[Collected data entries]
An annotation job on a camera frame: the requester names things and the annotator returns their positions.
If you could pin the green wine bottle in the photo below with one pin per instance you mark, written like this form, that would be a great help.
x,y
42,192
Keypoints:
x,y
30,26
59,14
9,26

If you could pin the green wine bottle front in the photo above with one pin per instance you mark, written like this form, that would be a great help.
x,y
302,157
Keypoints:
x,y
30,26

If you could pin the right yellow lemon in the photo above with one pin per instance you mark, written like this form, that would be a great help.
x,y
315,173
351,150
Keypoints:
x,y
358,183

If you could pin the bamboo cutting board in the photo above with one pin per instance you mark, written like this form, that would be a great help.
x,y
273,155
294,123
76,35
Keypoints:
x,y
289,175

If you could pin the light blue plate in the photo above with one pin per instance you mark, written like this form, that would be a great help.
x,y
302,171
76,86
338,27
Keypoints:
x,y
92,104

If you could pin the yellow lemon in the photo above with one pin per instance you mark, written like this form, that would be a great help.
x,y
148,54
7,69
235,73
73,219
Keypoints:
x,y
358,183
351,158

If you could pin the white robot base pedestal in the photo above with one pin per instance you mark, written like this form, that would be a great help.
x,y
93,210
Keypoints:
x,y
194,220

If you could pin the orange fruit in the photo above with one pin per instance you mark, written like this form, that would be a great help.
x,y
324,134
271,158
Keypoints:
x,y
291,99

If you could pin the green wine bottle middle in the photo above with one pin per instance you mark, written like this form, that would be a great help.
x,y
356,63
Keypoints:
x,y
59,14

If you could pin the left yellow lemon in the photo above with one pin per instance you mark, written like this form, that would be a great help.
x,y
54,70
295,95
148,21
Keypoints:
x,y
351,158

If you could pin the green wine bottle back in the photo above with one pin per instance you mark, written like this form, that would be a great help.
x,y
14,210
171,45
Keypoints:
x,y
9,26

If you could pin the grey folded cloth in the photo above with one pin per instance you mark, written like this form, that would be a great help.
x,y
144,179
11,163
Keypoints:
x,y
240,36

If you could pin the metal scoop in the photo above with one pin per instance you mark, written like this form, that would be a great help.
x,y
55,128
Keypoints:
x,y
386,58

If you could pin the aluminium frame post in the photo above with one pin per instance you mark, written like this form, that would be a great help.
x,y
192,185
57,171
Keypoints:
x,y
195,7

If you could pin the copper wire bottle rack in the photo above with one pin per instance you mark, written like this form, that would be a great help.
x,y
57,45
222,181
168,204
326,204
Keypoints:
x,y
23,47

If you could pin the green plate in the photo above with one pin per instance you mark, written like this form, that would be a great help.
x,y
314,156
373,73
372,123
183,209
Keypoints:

• Instructions for the task: Scan the data above and copy every line with "plate" in it.

• Written answer:
If you could pin the light blue plate in the photo above with one pin per instance you mark, written like this form, that would be a great help.
If you could pin the green plate in the photo above with one pin per instance you mark, written like this form, that would be a great help.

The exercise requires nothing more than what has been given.